══ DATA BLOCK

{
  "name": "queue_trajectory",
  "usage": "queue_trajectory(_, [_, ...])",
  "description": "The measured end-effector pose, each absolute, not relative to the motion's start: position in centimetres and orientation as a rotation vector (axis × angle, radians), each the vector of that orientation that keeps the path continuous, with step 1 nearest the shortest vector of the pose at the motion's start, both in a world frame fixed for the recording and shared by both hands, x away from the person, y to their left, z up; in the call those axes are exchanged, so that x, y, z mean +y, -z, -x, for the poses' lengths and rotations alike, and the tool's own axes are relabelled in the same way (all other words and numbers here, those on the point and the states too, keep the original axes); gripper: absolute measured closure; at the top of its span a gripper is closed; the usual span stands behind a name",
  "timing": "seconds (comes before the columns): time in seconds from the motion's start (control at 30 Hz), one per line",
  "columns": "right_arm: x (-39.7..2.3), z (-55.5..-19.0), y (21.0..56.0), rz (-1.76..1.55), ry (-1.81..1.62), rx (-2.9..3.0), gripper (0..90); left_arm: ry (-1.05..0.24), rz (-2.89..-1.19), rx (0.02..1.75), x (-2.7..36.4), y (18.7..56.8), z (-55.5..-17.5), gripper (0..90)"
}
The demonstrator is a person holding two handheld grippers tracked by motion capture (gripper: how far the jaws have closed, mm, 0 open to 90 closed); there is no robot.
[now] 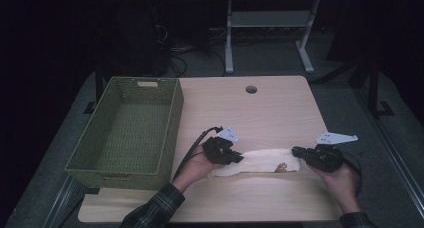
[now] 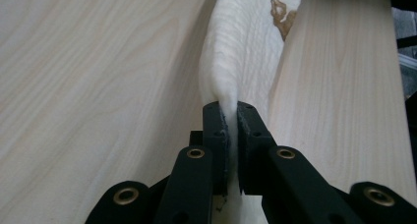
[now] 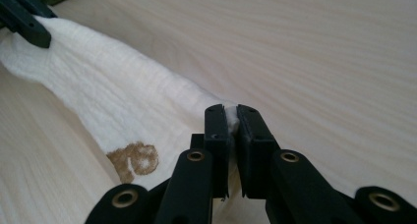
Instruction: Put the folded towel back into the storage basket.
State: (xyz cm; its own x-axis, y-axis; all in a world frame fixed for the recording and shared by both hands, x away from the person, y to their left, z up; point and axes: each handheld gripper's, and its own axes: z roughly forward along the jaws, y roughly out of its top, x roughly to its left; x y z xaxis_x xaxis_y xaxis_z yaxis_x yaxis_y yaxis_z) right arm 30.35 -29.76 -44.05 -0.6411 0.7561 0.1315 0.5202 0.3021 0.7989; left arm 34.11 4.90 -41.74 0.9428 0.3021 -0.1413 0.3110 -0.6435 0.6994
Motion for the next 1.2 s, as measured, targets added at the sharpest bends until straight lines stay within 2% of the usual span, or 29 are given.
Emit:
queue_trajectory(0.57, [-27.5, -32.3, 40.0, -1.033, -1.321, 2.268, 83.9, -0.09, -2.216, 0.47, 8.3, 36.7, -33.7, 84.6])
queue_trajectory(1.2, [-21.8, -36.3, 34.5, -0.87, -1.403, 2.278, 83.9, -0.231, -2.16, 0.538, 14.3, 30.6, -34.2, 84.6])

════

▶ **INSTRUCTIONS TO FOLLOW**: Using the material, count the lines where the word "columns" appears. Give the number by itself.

▶ **SOLUTION TO THIS EXERCISE**: 2